I want to also say that AMC was once a partner with Renault before it was sold to Chrysler. Some of the Renault cars were good, others not so good. Just wanted to write you a letter letting you know I enjoy the articles, and how the manufacturers used auto racing, too. Sam J., Arkadelphia, AR.
A: Sam, thanks very much for your letter. I did make an error a few columns ago, but want to again repeat that I do know it was Hudson and Nash-Kelvinator that merged in 1954 to form American Motors, back then. AMC featured cars that were small and affordable, although never forgetting that the larger Ambassador catered to those who wanted a big car.
Through the early 1960s, AMC was doing very well selling its brand of compact economy, especially cars like the Rambler American. By the mid-1960s, larger was better and muscle cars were the “in” thing. AMC responded well, and thanks to the larger Ambassadors and Matadors and the new line of Gremlins, Hornets and Marlins, sales were good.

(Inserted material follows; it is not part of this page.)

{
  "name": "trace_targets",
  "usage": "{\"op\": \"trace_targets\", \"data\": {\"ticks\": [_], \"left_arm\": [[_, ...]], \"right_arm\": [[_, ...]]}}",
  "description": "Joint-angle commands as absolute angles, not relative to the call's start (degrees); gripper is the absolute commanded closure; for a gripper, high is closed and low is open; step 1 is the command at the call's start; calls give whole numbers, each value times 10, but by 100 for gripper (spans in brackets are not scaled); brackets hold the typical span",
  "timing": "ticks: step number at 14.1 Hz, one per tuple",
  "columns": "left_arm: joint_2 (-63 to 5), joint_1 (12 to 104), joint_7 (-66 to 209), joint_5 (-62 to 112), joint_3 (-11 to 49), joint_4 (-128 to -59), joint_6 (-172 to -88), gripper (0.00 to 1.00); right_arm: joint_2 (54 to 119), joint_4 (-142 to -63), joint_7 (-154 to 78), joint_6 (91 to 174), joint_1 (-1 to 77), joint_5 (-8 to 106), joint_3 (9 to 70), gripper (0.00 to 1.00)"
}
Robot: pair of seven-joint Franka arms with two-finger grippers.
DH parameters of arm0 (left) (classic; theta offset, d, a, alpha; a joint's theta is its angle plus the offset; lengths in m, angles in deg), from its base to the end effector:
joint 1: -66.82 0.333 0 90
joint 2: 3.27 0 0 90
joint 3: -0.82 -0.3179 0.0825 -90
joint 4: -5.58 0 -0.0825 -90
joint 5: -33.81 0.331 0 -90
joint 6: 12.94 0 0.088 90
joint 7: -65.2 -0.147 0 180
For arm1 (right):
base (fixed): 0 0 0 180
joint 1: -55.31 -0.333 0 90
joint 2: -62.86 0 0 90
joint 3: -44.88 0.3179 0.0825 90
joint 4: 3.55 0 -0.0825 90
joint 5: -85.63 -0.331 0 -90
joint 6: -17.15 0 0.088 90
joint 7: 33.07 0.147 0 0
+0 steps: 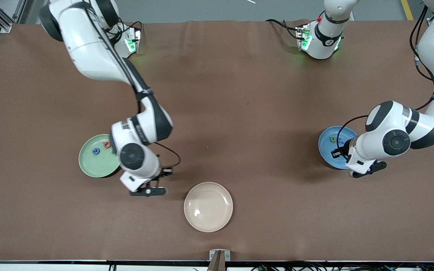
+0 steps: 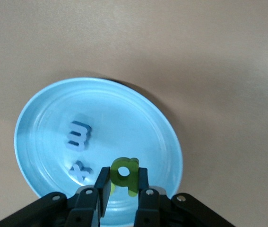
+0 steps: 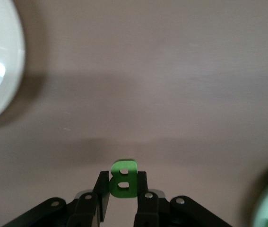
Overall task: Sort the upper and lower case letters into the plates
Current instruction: 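Carry the B to the green plate while the left carries q, then open both grippers to drop the letters onto their plates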
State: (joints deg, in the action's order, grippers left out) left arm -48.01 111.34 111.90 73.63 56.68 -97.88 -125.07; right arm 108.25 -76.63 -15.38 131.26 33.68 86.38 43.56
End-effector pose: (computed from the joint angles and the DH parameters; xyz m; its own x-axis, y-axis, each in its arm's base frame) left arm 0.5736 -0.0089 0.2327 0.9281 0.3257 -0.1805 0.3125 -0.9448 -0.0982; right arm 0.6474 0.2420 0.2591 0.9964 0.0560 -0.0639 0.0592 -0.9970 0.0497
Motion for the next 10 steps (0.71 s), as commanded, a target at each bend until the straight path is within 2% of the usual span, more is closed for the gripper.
{"op": "trace_targets", "data": {"ticks": [1, 3, 7, 10], "left_arm": [[-487, 1109, 1111, 744, 551, -989, -1277, 89], [-494, 1109, 1111, 760, 546, -994, -1287, 89], [-503, 1105, 1110, 772, 529, -995, -1307, 88], [-504, 1106, 1109, 785, 522, -1006, -1313, 88]], "right_arm": [[964, -952, -266, 1370, 413, 853, 451, 100], [918, -1054, -369, 1442, 474, 853, 451, 100], [908, -1179, -469, 1598, 545, 848, 453, 100], [900, -1214, -470, 1613, 547, 824, 454, 100]]}}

As for racing, American Motors came into NHRA Pro Stock Drag Racing in 1974-75 with two AMC Hornet X machines, one driven by Wally Booth and second by Dave Kanners and the team of Dick Maskin and Dave Kanners. Booth won a national even in his Hornet, while Kanners had strong finishes at several NHRA national events. Roger Penske also took AMC to new heights, winning several road racing Trans Am titles in the early 1970s and then followed with NASCAR Winston Cup (now Sprint Cup) victories in a factory-backed AMC Matador effort.
However, not everything was rosy at AMC as the company struggled financially. Even after purchasing Jeep in 1970, which did help sales but not the bottom line, AMC needed a partner with money to invest. That’s when Renault of France entered the picture as a “quarter-partner” in 1978, and then upped the ante to 49-percent interest by 1983.
The Renault-based AMC cars were good, specifically the 1983 Alliance which received the Motor Trend “Car Of The Year” award. I also remember the 1984 sports car called the Fuego, which was pretty nice, too and the LeCar, a subcompact that sold fairly well also.
The Renault deal fizzled badly, however, when politics, lack of credit and even an assassination stopped everything. Renault’s CEO Georges Besse was killed in 1986 by a militant group upset with many job layoffs and Renault’s building of a new plant in Canada. The new Renault CEO, Raymond Levy, wanted out, and this is when Chrysler stepped in and by March of 1987 agreed to buy all of Renault’s stock in AMC. Chrysler also bought all remaining AMC shares, resulting in Chrysler’s new Jeep-Eagle division. This move put an end to AMC as we once knew it, yet to this day the Jeep brand is one of America’s most popular vehicles.
Thanks again for the nice letter, and I’ve owned four AMC cars in my day: a 1974 Hornet X (new, 258 six), a 1976 Gremlin X (new, 258 six), a 1979 Spirit with four-cylinder VW engine (used leftover) and a 1974 Matador sedan (used, 304 V8).